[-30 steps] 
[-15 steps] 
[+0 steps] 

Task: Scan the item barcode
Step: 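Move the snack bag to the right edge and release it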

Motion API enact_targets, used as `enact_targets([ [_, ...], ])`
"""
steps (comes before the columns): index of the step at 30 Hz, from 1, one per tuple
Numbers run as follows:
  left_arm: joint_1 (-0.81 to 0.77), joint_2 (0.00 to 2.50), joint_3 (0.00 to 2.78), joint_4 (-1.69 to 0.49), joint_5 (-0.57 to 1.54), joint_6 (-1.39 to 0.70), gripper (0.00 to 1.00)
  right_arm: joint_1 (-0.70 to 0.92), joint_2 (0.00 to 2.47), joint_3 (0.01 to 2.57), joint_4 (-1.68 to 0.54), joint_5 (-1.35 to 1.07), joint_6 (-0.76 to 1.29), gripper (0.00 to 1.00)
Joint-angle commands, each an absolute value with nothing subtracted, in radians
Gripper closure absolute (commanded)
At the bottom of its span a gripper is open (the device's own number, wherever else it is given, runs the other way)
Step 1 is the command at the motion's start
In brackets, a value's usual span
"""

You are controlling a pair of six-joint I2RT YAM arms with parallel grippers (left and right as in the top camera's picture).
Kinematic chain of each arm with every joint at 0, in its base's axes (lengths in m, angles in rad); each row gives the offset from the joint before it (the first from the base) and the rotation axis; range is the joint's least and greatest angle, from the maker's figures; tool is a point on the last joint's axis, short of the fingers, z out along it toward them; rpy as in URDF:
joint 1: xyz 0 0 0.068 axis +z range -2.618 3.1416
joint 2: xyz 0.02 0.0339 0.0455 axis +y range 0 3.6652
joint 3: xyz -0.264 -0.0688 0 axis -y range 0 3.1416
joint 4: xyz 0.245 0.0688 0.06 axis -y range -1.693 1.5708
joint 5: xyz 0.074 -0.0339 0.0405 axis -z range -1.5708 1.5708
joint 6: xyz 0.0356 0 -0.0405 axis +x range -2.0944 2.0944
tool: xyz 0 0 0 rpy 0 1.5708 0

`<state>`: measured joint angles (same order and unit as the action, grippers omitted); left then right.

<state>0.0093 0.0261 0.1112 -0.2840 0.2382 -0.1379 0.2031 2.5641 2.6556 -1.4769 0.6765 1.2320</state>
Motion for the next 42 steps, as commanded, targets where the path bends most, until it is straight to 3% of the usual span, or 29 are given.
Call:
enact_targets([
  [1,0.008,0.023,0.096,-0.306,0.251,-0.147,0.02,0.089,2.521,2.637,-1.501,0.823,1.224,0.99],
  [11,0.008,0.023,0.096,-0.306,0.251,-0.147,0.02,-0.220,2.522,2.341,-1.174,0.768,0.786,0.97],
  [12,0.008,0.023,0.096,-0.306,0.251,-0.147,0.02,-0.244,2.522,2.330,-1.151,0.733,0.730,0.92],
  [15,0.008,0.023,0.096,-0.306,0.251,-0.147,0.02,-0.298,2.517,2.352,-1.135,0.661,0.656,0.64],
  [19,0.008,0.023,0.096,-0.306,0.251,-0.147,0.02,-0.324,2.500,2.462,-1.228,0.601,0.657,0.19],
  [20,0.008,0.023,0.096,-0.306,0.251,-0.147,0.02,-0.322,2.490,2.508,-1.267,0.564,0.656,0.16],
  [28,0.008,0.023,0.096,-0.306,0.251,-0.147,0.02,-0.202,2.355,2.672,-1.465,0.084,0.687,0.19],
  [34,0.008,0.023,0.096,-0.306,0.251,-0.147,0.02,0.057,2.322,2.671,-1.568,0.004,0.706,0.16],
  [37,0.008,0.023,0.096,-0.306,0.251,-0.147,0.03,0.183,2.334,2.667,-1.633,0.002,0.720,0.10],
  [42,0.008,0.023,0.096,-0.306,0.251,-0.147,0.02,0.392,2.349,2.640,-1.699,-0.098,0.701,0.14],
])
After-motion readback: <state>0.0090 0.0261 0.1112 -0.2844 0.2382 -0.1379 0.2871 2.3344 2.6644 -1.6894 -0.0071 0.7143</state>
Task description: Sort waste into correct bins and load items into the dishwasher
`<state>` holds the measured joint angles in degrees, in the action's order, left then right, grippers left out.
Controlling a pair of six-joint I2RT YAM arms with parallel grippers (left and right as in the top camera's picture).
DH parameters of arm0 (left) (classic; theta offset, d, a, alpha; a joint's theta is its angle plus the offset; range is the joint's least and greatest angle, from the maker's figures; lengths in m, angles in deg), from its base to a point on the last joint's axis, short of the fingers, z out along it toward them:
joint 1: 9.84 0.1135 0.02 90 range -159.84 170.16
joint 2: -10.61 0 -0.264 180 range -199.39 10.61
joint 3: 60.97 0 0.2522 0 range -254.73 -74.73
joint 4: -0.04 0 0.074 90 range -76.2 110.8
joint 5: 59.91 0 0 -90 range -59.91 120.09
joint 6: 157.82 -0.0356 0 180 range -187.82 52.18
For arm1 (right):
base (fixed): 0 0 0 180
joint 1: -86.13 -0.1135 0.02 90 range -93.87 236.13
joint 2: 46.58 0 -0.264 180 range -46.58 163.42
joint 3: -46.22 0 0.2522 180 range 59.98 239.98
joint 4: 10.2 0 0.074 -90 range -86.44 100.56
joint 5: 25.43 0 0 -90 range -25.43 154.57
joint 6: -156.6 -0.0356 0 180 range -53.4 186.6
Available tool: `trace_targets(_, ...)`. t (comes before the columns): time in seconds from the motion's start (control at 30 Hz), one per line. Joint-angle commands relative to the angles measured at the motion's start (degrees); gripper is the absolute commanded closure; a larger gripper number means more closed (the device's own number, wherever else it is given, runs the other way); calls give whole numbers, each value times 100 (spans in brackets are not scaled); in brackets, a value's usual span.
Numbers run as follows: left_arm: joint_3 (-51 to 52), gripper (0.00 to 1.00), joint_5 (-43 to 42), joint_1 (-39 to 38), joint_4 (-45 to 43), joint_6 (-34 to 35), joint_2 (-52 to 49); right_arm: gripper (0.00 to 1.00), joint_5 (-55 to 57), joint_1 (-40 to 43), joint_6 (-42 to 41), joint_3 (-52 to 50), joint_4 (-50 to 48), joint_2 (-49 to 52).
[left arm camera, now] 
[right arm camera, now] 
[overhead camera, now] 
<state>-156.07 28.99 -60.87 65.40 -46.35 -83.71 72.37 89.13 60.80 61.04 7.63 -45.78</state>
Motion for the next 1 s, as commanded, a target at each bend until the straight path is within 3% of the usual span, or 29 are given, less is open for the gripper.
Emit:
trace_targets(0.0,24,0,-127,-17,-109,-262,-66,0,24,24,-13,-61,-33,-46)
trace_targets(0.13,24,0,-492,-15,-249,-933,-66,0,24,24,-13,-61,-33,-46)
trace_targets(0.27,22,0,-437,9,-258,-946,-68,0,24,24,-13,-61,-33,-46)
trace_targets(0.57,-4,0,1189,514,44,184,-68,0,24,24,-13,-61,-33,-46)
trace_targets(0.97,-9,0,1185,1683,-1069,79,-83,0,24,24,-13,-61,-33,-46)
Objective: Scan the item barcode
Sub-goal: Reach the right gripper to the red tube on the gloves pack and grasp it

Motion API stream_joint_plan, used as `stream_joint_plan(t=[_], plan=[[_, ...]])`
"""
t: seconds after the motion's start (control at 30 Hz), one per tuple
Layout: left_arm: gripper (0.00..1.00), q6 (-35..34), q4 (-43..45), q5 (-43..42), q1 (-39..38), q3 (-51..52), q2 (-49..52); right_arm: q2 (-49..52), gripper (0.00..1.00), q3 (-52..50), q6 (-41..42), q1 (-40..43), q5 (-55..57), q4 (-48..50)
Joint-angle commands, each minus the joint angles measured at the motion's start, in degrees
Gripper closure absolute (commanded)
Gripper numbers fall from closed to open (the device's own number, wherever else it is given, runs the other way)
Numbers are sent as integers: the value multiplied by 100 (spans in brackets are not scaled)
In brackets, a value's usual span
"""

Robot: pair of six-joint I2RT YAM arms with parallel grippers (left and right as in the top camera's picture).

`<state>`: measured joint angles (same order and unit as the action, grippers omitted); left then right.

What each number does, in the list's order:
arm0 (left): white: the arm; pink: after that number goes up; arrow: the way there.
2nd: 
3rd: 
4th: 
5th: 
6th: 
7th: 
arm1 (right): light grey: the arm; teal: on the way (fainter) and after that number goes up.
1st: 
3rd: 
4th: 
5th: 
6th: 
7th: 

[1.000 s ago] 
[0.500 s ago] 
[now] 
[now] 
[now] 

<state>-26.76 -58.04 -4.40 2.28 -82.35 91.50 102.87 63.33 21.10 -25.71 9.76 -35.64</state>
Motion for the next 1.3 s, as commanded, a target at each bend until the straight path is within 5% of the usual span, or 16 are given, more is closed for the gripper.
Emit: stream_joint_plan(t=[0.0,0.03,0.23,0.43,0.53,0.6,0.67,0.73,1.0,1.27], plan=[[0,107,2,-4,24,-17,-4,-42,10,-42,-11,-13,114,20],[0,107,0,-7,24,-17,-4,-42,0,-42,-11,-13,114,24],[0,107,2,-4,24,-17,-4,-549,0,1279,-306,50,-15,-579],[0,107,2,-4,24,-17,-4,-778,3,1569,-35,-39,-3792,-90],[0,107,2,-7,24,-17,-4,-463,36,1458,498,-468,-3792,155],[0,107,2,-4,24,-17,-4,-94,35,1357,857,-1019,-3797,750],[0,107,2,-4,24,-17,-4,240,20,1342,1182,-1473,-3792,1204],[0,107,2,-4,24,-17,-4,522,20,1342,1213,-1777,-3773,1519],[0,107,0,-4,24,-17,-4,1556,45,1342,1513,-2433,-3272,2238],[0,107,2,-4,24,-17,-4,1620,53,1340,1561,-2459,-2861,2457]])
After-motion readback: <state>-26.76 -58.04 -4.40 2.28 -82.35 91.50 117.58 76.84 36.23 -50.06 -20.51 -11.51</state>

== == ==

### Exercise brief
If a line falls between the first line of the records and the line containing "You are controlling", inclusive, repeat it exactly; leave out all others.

### Task solution
[-30 steps] 
[-15 steps] 
[+0 steps] 

Task: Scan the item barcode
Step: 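Move the snack bag to the right edge and release it
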
Motion API enact_targets, used as `enact_targets([ [_, ...], ])`
"""
steps (comes before the columns): index of the step at 30 Hz, from 1, one per tuple
Numbers run as follows:
  left_arm: joint_1 (-0.81 to 0.77), joint_2 (0.00 to 2.50), joint_3 (0.00 to 2.78), joint_4 (-1.69 to 0.49), joint_5 (-0.57 to 1.54), joint_6 (-1.39 to 0.70), gripper (0.00 to 1.00)
  right_arm: joint_1 (-0.70 to 0.92), joint_2 (0.00 to 2.47), joint_3 (0.01 to 2.57), joint_4 (-1.68 to 0.54), joint_5 (-1.35 to 1.07), joint_6 (-0.76 to 1.29), gripper (0.00 to 1.00)
Joint-angle commands, each an absolute value with nothing subtracted, in radians
Gripper closure absolute (commanded)
At the bottom of its span a gripper is open (the device's own number, wherever else it is given, runs the other way)
Step 1 is the command at the motion's start
In brackets, a value's usual span
"""

You are controlling a pair of six-joint I2RT YAM arms with parallel grippers (left and right as in the top camera's picture).

There's nothing else to the answer.